Первое, что увидел Пётр Алексеевич, открыв глаза, – начертанную солнцем на стене геометрическую фигуру. Такой покосившийся, чуть сплющенный с боков квадрат, без прямых углов, но с параллельными сторонами. Он знал, как называется эта фигура, но даже произнесённое мысленно название так вычурно, церемонно и неорганично обстоятельствам плясало в разболтанных сочленениях, что он предпочёл изгнать вертящееся и подскакивающее слово из головы.
«Проспали», – догадался Пётр Алексеевич.
В комнату вошёл Цукатов, руки его были по локоть в пуху.
– Кишки заспиртовал? – участливо поинтересовался Пётр Алексеевич.
Профессор с привычным видом превосходства усмехнулся.
– Вставай. Поехали. Ключ надо отдать.
Он говорил, будто катал по сукну костяные шары.
Нина к завтраку не вышла – в кухне хозяйствовал Пал Палыч.
– Вы дом не продавайте, – сказал Пётр Алексеевич. – Ни сами, ни детям не позволяйте. Это ж, Пал Палыч, родовое гнездо и детям вашим и внукам.

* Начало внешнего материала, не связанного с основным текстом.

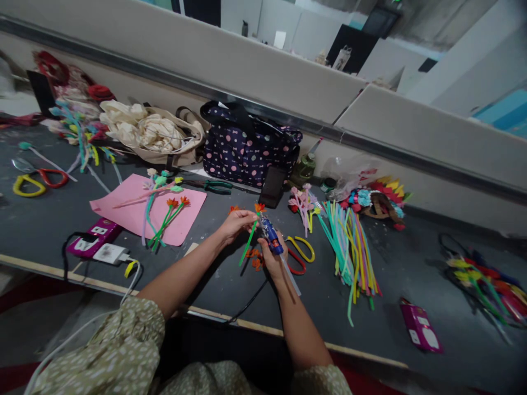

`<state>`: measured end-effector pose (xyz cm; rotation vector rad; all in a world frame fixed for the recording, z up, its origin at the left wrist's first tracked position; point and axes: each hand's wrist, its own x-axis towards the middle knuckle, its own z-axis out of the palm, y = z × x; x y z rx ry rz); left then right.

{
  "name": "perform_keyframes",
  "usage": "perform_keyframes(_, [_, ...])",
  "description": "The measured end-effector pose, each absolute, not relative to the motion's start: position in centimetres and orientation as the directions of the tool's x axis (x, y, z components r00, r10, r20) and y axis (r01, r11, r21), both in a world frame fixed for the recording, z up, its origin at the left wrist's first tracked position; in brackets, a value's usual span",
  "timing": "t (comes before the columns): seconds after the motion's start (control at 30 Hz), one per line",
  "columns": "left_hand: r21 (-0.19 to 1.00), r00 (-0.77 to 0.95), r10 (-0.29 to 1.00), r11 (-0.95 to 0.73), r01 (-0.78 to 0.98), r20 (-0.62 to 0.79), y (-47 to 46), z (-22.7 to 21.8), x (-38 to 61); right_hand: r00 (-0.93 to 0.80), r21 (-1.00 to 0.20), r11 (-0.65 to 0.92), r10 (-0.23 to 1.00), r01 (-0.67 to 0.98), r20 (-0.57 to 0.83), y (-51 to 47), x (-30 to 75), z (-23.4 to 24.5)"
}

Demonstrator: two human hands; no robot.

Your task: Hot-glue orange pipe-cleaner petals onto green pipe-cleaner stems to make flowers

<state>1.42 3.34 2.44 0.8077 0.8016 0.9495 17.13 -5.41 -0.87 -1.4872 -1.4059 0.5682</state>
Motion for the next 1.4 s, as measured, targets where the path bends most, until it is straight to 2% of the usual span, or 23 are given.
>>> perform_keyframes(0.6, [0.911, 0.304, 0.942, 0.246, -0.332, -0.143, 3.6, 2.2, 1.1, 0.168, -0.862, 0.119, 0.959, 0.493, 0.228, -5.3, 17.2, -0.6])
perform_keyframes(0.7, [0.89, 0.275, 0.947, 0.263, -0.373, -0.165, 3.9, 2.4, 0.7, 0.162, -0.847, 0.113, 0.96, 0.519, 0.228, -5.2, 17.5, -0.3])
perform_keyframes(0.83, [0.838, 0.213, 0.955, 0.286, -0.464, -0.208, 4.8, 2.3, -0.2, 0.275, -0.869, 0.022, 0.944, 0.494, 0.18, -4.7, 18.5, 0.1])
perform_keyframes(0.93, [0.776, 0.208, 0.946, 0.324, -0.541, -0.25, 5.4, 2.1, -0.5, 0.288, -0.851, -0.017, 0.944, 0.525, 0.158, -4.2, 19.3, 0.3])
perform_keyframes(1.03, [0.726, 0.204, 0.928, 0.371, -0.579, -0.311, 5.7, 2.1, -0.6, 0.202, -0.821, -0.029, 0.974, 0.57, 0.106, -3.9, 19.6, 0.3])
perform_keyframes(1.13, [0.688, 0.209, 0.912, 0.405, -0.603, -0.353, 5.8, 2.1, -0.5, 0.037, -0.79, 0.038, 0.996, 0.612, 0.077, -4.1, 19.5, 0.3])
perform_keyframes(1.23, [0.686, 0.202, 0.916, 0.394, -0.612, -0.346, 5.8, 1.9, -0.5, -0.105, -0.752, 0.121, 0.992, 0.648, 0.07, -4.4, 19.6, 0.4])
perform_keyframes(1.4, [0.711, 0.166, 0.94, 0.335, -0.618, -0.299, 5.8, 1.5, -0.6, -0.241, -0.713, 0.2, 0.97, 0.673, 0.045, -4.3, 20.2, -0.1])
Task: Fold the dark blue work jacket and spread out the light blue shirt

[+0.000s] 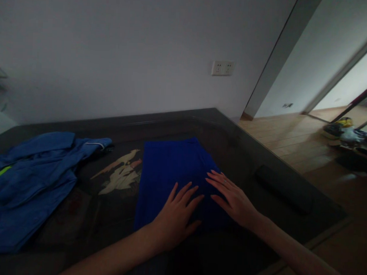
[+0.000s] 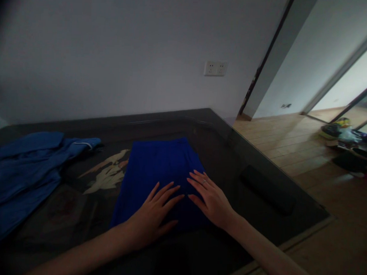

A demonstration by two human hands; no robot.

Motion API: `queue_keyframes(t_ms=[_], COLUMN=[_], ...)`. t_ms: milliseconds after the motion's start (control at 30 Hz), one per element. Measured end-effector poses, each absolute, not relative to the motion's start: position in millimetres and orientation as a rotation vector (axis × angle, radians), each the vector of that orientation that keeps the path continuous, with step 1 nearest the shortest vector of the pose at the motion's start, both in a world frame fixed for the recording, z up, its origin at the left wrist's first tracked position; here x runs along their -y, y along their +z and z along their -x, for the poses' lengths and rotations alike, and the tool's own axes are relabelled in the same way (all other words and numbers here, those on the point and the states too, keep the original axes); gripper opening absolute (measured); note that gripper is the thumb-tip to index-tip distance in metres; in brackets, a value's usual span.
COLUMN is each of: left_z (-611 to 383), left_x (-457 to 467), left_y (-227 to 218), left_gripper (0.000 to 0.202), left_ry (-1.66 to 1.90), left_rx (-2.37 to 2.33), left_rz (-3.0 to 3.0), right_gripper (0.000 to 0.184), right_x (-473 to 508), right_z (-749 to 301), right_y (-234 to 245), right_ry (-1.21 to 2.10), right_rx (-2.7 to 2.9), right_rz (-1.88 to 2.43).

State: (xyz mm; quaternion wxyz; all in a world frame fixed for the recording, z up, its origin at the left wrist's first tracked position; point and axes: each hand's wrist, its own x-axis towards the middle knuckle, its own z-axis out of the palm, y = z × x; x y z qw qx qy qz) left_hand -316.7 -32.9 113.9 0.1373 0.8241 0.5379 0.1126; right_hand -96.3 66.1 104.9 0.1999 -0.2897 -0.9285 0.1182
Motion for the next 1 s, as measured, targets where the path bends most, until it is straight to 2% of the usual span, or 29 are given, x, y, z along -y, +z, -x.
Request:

А родовое гнездо продавать – последнее дело.
– Я даже ня спорю с вам. – Пал Палыч врубил электрический чайник. – Даже запятую нигде поставить ня могу. Я ведь понимаю, что буду слабеть. Как совсем ослабну, тогда зятю и доче скажу: мудохайтесь – вот вам мой дом, делайте, что хотите, а я – только рыбалка да охота. Понимаете, замысел какой, чтоб к дому их привлечь? А там уж как у них получится. Надо отдавать им борозды правления, чтобы ня по кабакам ходили, а – вот вам родовое имение, гните спину. Так что продавать ничего ня позволю – так, хитрю. – Пал Палыч нацелил на Петра Алексеевича большой крепкий нос и уточнил: – Это хитрость в хорошем плане, ня та, которая чтоб обмануть человека, а умная. Они – тут, а я смогу и в их доме – хоть сторожем. А что? Пистолет с зямли выкопаю и буду с им спать. Сила-то заканчивается – только на курок нажать…
Про то, что сила у него заканчивается, Пал Палыч лукавил – мог трактор из болота вытолкать.
Через полчаса, наскоро перекусив, Пётр Алексеевич и Цукатов сдули и упаковали лодку, погрузили катенек в машину и отправились к рыжему староверу. Тут же и ружья: решили прогуляться с Бросом по берегу Михалкинского озера – вдруг из травы поднимется утка, – а то и обследовать те озерца между Теляково и Прусами, на которые вчера не хватило времени.